> -----Original Message-----
> From: Christophe Tronche [mailto:[EMAIL PROTECTED]]
> Sent: Monday, November 05, 2001 6:26 AM
>
> autopack also has very definitive ideas on how to build a package from
> the source distribution. It does so by performing
>
> ./configure --prefix=<your build prefix>
> make
> make install prefix=<potential-build-root><your-prefix>.
I think this needs work. Some packages (such as IIRC gcc) and cygwin
cannot buiild in the source directory. You must build via VPATH.
Secondly, --prefix=<your build prefix> is insufficient for most
package-platform combinations. I don't think I've ever seen a deb or rpm
that wasn't built with specific var, etc and bin directories.
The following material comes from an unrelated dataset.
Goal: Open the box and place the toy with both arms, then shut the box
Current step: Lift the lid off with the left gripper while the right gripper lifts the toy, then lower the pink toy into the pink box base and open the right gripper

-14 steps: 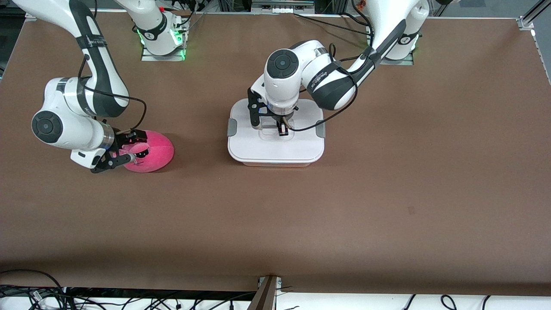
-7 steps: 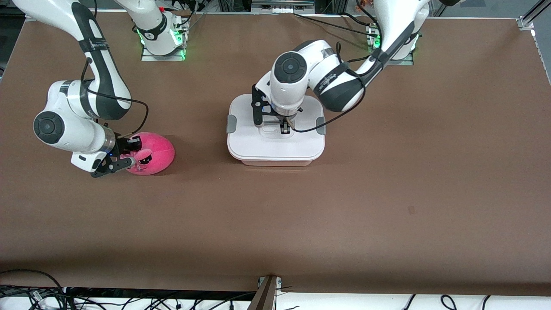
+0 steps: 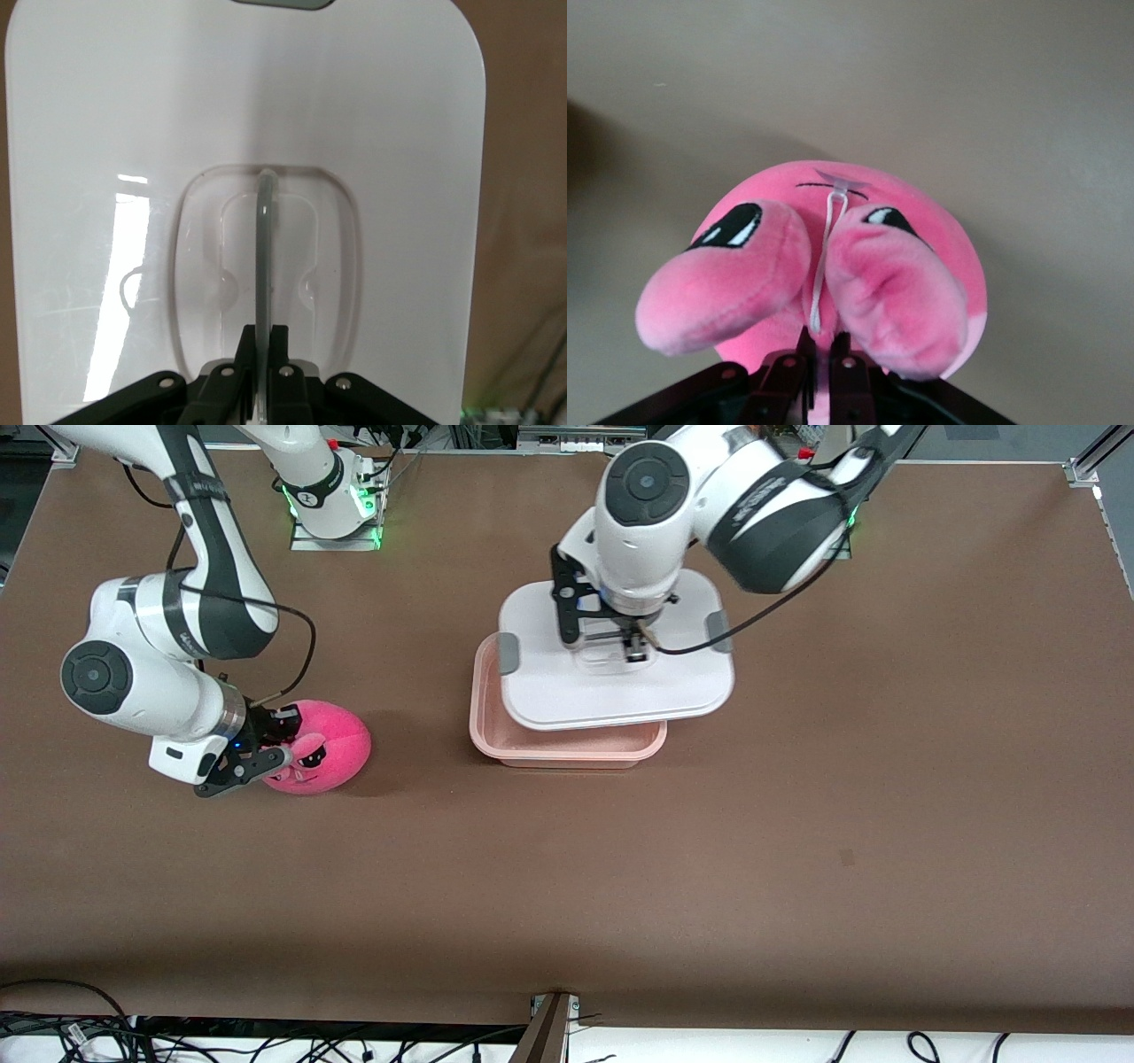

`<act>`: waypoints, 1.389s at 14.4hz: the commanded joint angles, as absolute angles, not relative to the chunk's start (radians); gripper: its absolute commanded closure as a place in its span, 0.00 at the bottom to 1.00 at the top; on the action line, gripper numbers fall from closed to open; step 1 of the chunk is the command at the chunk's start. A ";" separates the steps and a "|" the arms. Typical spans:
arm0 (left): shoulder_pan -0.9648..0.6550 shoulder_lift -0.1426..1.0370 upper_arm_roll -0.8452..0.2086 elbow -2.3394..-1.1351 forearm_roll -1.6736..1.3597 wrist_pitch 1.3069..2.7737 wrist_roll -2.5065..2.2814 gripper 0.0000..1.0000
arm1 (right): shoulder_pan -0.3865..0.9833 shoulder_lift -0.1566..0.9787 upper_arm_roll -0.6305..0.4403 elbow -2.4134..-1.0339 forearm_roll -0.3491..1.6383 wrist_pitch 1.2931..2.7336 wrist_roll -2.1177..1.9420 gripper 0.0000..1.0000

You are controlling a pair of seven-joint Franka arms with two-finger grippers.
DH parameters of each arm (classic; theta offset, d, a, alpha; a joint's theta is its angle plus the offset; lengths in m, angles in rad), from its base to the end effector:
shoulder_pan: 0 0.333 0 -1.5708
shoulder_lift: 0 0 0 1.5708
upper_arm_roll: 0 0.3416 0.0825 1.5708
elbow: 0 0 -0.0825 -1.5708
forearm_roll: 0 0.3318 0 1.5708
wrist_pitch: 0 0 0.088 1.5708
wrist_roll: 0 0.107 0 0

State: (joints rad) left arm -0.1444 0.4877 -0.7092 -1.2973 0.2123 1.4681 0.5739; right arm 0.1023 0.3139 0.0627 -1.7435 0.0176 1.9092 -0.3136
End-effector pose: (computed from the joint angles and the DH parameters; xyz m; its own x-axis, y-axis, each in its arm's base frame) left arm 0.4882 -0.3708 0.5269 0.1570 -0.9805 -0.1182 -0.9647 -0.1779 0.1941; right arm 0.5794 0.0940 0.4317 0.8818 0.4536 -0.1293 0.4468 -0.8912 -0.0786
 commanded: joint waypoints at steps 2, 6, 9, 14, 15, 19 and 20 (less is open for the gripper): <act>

Thirdly, Most pacakges have at least two targets they need to create - a
binary for the architecture, and a source package. Or depending on the
packager, a source diff + a description file that is signed and includes
the crc of the src diff.
> This is all I think for now, but certainly, I'm missing a lot.
It's a good start :}. One thing that might be worth looking at is the
debian/rules file used to build debian packages. It's a Makefile itself,
and thus can be included in a package's top level rules by simply
listing the targets and running make -f $(top_srcdir)/debian/rules
<target>
That seems (to me) to be much simpler integration. I'm sure an
equivalent generic Makefile could be written for rpm, and then your
AUTOPACK macro could spit out Makefile.rpm or something similar which
then gets used in the same way.
One other point - it might be easier, and more reliable, to get the list
of files via a 'find' command, after doing make install, rather than
during the make process. This would also get man files automagically.